_TASK DESCRIPTION_: The answer must consist of every line from the data that holds the string "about".

_Stored records_:

★ ★ ★

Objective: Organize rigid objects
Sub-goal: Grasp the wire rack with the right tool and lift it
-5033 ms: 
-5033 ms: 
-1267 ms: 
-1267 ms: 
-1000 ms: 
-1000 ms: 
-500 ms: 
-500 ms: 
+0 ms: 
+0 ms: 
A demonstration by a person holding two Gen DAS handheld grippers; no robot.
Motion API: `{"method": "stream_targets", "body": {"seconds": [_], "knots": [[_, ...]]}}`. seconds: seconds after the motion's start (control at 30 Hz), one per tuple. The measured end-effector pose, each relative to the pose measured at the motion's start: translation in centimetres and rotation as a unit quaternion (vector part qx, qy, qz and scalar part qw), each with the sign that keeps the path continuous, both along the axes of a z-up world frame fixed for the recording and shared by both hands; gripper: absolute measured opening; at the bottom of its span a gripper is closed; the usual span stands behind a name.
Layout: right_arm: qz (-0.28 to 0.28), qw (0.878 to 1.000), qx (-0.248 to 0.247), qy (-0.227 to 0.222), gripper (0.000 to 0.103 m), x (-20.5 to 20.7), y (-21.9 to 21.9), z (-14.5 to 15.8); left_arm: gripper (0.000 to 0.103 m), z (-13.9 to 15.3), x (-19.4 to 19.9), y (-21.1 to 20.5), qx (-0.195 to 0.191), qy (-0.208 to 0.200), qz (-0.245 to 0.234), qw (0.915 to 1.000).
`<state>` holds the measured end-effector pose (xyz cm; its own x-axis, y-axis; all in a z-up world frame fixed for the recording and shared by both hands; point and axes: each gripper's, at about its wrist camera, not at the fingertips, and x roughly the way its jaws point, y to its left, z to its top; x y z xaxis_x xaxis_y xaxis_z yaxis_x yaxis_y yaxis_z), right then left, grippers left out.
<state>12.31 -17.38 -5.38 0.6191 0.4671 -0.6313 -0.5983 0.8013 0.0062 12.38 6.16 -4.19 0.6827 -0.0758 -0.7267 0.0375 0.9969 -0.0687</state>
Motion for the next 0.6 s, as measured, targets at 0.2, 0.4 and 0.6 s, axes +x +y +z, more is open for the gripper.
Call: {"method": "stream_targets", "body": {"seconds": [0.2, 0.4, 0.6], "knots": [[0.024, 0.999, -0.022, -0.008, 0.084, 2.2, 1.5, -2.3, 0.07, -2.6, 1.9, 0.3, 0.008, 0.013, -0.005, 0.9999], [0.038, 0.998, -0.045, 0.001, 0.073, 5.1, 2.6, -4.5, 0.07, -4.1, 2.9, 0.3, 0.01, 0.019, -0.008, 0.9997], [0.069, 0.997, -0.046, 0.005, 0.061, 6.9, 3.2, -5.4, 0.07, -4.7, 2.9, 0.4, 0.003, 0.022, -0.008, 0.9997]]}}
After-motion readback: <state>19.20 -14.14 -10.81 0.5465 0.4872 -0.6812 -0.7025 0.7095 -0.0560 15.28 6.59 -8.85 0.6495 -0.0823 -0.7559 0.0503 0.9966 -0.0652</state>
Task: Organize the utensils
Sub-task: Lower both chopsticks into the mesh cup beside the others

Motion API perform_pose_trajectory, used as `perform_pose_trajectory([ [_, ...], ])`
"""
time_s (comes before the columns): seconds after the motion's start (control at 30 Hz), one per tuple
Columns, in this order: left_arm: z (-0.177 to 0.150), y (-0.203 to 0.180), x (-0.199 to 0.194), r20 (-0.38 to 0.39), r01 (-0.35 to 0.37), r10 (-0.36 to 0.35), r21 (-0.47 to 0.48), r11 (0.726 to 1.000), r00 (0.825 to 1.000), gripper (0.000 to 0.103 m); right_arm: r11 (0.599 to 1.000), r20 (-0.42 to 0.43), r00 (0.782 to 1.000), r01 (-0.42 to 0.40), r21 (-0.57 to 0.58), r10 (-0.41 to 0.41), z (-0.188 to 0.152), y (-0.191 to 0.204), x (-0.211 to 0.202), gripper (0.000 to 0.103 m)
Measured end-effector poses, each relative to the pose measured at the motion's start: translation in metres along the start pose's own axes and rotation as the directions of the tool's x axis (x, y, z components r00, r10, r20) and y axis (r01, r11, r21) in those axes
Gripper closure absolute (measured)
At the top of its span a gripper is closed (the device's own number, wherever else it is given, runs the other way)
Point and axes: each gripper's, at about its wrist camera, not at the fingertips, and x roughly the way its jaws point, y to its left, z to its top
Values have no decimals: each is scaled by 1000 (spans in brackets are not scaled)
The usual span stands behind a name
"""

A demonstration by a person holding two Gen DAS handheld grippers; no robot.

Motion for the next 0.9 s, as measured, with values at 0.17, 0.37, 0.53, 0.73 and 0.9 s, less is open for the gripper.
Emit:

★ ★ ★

_OUTPUT BELOW_:
`<state>` holds the measured end-effector pose (xyz cm; its own x-axis, y-axis; all in a z-up world frame fixed for the recording and shared by both hands; point and axes: each gripper's, at about its wrist camera, not at the fingertips, and x roughly the way its jaws point, y to its left, z to its top; x y z xaxis_x xaxis_y xaxis_z yaxis_x yaxis_y yaxis_z), right then left, grippers left out.
Point and axes: each gripper's, at about its wrist camera, not at the fingertips, and x roughly the way its jaws point, y to its left, z to its top

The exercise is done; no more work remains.